**SUPPLIED RECORDS:**

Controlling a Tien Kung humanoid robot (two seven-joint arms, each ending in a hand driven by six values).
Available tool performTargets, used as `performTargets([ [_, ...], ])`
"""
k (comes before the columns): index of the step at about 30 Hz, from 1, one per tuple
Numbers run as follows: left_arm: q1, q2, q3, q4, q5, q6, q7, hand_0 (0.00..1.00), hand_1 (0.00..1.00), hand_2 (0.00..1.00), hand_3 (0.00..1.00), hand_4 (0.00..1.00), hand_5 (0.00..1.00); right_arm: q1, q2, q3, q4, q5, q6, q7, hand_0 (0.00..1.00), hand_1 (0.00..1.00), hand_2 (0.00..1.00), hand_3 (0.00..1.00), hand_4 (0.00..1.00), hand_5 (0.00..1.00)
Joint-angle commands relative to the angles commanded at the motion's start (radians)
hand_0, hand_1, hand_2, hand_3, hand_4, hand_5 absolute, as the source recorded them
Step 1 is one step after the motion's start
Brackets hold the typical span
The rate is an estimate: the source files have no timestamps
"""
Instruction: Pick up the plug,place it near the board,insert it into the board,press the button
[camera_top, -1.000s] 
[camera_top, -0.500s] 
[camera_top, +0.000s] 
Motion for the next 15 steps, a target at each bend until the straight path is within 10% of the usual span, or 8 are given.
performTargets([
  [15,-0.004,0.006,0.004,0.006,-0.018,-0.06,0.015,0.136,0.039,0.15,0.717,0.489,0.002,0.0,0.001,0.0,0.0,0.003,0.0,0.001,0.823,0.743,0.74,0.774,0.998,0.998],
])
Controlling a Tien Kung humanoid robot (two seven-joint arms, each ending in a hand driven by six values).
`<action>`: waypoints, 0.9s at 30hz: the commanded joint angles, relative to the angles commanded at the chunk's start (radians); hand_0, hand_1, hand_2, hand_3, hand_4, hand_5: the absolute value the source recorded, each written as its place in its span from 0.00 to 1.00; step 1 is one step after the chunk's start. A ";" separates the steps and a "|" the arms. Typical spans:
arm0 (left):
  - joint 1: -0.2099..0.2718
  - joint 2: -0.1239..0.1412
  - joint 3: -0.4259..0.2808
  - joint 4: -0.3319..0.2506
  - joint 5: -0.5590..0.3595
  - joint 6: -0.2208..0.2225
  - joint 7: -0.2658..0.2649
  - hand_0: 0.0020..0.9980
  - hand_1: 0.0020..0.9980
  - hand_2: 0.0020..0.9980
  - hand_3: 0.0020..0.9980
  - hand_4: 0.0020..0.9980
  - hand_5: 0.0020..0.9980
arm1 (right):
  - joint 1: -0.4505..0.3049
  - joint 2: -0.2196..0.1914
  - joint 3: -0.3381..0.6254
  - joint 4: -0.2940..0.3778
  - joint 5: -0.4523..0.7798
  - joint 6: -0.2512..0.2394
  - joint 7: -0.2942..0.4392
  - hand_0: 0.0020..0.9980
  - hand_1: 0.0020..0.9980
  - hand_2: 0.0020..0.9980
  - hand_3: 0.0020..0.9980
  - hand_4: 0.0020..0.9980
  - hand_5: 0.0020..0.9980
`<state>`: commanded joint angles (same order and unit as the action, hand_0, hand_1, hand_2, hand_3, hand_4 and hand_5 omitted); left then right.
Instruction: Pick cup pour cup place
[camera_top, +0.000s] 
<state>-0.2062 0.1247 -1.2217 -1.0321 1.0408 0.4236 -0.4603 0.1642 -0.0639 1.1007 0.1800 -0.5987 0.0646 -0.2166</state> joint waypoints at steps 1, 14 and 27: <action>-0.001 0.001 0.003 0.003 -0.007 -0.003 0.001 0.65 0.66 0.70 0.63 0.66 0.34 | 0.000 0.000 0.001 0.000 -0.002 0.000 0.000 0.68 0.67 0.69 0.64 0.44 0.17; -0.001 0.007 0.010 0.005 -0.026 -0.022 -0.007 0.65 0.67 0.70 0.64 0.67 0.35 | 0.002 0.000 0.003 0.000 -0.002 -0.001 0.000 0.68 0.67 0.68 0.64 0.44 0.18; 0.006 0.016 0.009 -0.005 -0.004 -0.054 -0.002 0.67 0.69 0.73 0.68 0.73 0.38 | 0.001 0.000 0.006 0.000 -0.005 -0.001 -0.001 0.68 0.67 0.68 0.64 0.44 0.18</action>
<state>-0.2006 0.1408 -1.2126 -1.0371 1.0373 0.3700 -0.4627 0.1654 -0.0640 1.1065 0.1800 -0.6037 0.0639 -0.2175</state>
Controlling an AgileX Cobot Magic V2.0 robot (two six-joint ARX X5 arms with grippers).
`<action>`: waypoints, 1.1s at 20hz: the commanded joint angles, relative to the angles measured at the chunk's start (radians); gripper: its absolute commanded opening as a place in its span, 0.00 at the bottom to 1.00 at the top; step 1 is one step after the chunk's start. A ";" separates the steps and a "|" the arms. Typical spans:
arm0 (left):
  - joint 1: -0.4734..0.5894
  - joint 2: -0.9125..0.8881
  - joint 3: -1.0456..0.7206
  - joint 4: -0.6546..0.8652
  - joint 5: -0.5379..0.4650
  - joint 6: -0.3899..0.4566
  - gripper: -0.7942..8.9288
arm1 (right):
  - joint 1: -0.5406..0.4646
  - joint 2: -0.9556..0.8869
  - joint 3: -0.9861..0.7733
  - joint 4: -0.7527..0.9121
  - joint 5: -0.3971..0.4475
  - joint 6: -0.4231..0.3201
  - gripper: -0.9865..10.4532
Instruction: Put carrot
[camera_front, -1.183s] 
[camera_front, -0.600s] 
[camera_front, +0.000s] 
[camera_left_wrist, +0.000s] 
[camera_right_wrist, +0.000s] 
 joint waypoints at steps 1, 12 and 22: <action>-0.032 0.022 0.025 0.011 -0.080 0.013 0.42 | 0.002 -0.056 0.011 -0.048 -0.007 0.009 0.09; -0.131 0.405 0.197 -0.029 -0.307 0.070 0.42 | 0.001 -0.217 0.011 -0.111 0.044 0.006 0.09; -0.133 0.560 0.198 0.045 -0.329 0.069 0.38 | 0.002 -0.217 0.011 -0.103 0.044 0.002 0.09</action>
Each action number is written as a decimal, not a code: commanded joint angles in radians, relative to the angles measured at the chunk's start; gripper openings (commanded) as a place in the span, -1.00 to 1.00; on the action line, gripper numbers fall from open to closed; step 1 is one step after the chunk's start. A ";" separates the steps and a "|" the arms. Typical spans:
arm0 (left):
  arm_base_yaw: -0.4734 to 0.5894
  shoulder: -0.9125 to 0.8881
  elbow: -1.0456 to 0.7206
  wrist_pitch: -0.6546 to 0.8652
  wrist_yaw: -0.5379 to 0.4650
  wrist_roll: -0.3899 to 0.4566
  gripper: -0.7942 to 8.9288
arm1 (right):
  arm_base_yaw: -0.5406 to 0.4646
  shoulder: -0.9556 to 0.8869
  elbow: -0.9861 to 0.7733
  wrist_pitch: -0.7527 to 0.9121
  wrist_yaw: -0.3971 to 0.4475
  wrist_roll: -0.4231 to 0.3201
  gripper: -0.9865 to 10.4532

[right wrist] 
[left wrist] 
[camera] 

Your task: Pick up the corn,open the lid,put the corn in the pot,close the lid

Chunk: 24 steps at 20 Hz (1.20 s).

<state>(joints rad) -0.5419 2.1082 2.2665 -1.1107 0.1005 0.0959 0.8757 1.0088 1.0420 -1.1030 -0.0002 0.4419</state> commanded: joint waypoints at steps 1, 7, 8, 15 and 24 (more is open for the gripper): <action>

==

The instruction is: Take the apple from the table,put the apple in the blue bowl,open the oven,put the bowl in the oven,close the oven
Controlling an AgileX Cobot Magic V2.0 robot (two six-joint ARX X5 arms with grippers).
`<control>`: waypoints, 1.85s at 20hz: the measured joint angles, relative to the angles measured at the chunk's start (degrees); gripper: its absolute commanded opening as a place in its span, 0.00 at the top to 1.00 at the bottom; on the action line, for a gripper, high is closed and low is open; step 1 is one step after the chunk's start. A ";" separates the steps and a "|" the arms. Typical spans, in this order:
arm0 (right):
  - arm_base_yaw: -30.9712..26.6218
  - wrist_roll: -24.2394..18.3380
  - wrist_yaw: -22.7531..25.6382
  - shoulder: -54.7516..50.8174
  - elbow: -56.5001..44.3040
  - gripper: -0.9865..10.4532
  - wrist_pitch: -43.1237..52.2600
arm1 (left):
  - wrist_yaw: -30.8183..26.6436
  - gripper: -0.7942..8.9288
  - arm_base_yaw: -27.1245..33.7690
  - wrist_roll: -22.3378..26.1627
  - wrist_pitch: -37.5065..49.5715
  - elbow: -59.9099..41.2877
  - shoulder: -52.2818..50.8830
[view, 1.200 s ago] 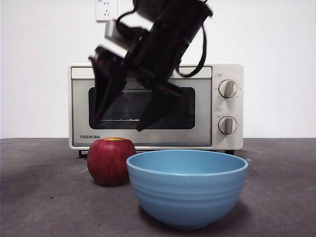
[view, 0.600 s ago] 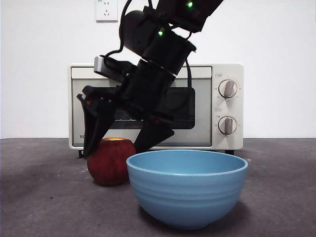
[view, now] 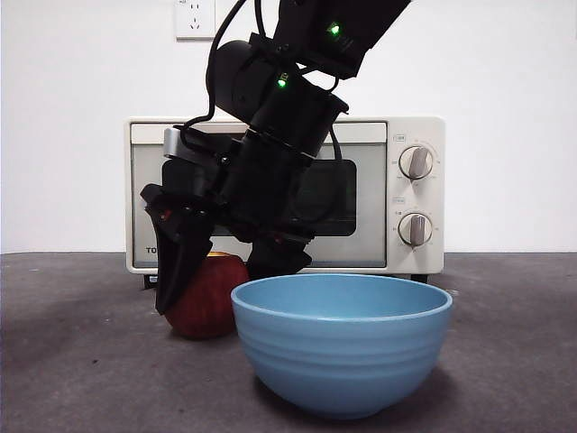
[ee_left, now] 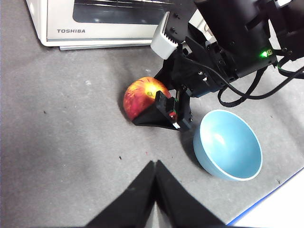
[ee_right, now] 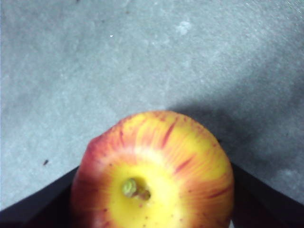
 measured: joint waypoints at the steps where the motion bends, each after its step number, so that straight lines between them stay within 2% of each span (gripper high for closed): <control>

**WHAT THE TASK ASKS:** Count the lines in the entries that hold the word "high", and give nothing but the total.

**TASK SOLUTION:** 2